INPUT DATA
━━━━━━━━━━

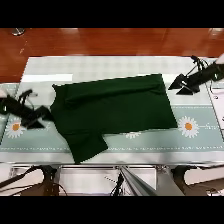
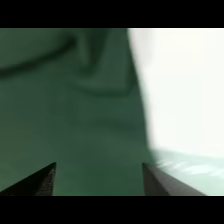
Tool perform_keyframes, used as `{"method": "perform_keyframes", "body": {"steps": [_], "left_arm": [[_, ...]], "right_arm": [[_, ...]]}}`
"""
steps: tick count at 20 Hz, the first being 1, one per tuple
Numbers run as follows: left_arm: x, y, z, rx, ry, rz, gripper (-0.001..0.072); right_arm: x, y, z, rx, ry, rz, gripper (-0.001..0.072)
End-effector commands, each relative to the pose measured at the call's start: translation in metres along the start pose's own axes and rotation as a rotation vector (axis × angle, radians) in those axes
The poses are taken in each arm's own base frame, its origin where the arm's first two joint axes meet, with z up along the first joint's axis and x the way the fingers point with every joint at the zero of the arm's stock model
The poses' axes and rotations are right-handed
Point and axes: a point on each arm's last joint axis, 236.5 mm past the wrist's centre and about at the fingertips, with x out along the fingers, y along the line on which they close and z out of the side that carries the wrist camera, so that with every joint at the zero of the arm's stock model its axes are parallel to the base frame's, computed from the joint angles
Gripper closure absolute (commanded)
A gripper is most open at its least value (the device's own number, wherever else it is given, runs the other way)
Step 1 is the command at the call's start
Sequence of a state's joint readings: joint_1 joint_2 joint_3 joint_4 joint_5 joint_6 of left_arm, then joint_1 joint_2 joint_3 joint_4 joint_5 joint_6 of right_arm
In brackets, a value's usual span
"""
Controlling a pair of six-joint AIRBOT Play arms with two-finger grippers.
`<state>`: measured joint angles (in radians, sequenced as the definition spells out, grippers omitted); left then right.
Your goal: Fold the shirts.
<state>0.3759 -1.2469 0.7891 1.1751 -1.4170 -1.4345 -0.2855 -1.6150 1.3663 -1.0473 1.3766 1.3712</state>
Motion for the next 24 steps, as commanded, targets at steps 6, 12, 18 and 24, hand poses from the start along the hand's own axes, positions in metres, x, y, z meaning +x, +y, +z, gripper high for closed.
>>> {"method": "perform_keyframes", "body": {"steps": [6,12,18,24], "left_arm": [[0.053,-0.035,-0.067,-0.101,-0.079,-0.296,0.0003],[0.074,-0.060,-0.060,-0.005,-0.123,-0.249,0.0003],[0.090,-0.069,-0.063,0.035,-0.114,-0.236,0.0284],[0.086,-0.077,-0.047,0.038,-0.182,-0.268,0.0671]], "right_arm": [[0.018,0.043,-0.086,0.073,-0.227,0.244,0.0087],[0.004,0.055,-0.083,0.066,-0.272,0.274,0.0087],[-0.053,-0.023,-0.066,0.229,-0.388,0.194,0.0087],[-0.015,-0.101,-0.163,0.446,-0.087,-0.061,0.0088]]}}
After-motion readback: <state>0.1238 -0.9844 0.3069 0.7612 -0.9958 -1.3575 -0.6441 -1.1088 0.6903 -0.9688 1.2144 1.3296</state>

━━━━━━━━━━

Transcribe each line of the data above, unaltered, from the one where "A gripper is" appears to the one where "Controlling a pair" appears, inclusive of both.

A gripper is most open at its least value (the device's own number, wherever else it is given, runs the other way)
Step 1 is the command at the call's start
Sequence of a state's joint readings: joint_1 joint_2 joint_3 joint_4 joint_5 joint_6 of left_arm, then joint_1 joint_2 joint_3 joint_4 joint_5 joint_6 of right_arm
In brackets, a value's usual span
"""
Controlling a pair of six-joint AIRBOT Play arms with two-finger grippers.

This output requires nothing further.